After reading each line of the entries, give the number of lines that contain "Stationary" and nothing else.

Data items:
----------------------------------------

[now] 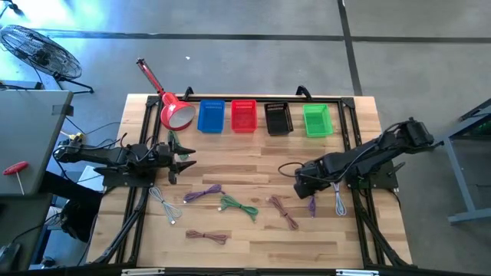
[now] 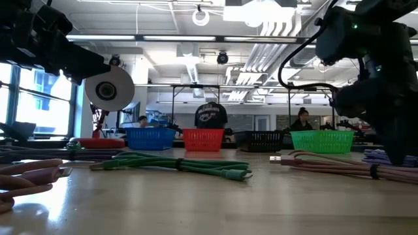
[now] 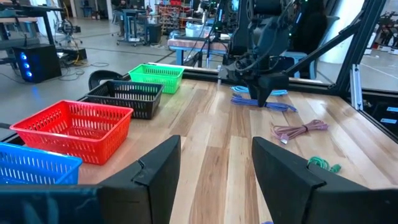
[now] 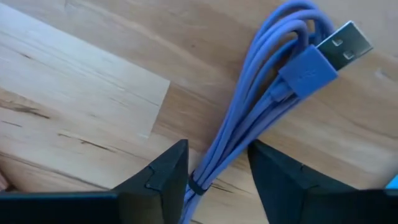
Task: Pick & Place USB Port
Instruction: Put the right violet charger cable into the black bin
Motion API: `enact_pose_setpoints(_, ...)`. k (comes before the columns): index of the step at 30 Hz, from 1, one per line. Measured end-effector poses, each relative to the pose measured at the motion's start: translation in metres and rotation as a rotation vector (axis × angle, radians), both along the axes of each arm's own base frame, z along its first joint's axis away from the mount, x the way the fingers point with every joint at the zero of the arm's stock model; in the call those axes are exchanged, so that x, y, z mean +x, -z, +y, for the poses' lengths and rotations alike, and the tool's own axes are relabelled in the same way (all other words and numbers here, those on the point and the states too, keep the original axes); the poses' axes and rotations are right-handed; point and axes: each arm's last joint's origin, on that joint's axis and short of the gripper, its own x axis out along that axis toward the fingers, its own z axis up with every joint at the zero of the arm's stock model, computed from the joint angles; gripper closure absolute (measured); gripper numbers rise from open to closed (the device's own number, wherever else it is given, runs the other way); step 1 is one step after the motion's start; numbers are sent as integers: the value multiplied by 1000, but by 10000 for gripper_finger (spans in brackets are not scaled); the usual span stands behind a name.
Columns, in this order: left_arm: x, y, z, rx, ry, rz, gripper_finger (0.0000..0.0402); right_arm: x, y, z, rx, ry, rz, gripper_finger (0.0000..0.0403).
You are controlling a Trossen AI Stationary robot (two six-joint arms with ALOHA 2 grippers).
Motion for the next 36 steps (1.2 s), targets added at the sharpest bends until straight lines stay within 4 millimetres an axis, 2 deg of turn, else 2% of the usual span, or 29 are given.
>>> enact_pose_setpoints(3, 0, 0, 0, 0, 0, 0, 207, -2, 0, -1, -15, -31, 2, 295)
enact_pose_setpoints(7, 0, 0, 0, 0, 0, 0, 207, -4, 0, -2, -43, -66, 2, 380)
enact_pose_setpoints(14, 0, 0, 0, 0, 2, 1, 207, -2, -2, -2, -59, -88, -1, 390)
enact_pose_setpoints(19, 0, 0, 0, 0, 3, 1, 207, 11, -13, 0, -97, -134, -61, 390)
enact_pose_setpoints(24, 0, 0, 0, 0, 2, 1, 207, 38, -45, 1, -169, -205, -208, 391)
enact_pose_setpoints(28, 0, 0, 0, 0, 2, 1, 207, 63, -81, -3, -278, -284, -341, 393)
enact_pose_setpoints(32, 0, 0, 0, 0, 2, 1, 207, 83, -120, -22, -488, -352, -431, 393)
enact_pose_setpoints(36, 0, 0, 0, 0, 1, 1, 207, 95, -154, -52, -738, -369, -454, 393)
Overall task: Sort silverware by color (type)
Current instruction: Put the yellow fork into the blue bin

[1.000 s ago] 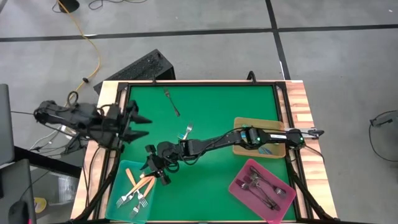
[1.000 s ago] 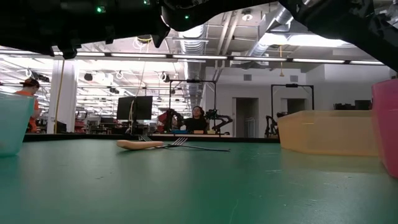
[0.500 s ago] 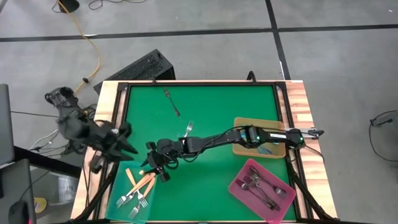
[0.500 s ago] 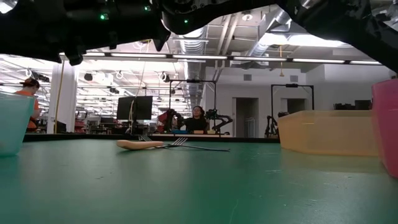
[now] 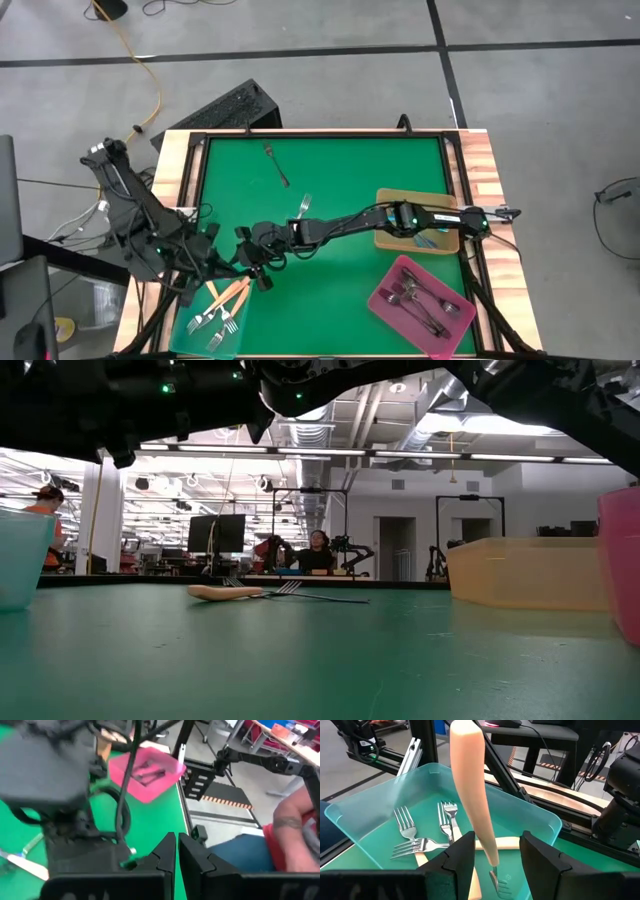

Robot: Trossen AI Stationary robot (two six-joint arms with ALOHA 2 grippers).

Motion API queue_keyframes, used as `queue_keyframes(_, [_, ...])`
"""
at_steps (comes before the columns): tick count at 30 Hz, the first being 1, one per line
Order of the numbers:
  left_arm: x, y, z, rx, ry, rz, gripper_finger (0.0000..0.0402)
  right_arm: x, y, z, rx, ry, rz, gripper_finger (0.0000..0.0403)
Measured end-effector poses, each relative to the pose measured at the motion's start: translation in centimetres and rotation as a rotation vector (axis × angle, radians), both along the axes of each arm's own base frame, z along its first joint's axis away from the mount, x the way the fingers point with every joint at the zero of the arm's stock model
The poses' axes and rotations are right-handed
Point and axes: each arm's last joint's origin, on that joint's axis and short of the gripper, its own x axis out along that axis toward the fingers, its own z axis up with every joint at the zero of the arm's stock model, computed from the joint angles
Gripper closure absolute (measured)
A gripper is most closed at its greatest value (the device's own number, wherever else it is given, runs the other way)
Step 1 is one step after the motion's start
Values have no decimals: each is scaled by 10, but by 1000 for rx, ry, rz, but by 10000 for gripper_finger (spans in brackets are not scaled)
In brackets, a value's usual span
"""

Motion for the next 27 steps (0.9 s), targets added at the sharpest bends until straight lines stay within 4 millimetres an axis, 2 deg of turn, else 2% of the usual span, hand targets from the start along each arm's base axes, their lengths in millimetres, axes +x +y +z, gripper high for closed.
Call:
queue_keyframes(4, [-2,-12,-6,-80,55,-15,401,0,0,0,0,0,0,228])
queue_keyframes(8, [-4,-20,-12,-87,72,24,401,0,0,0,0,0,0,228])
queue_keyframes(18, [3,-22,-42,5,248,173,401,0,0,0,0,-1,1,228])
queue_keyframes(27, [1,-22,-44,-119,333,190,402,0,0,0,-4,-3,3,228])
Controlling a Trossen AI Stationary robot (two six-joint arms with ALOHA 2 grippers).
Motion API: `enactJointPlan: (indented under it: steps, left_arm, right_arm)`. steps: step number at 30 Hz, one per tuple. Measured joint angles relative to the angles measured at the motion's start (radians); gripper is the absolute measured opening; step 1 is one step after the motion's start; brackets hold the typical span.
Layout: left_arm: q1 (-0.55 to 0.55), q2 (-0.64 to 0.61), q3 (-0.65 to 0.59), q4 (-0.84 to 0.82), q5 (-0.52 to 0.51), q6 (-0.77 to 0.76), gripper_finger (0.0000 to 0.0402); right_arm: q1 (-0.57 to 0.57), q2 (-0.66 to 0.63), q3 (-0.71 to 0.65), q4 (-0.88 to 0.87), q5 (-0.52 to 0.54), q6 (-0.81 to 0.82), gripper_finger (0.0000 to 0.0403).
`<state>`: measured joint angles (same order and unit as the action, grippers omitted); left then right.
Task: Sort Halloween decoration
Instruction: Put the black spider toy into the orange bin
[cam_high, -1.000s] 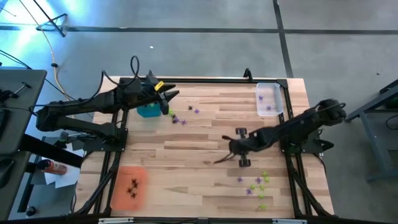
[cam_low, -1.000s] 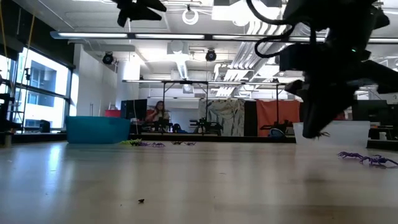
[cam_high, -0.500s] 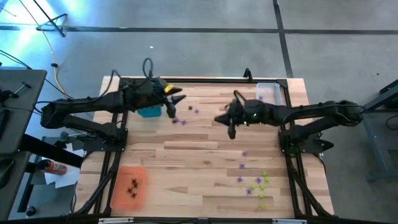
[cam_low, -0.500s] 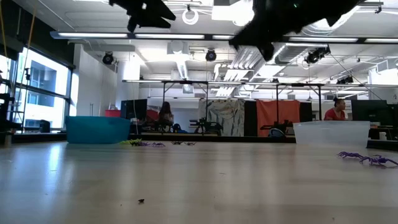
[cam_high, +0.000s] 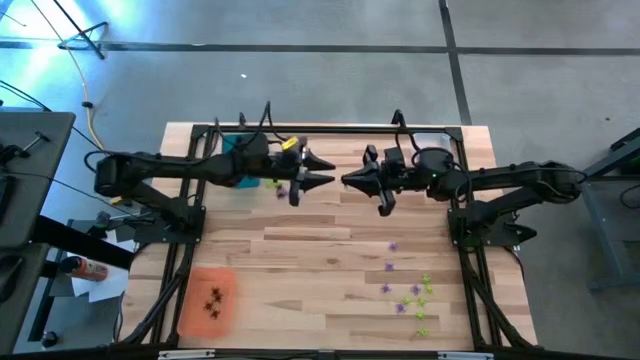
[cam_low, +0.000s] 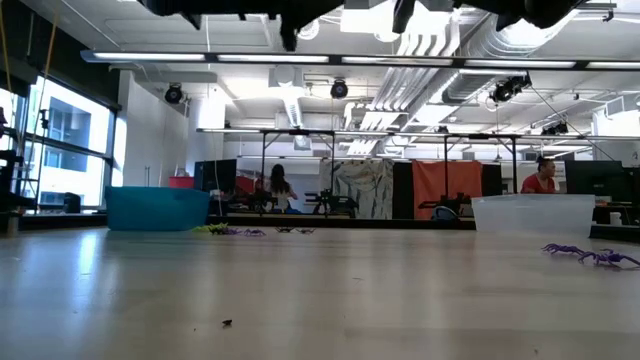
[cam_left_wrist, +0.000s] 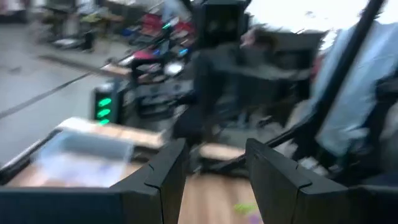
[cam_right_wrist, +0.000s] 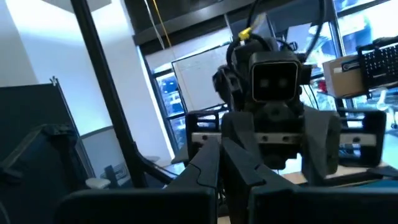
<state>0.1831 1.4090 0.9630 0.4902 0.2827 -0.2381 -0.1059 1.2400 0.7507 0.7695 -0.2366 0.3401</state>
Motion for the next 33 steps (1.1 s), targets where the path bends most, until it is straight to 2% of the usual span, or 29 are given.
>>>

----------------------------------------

# Exercise result
3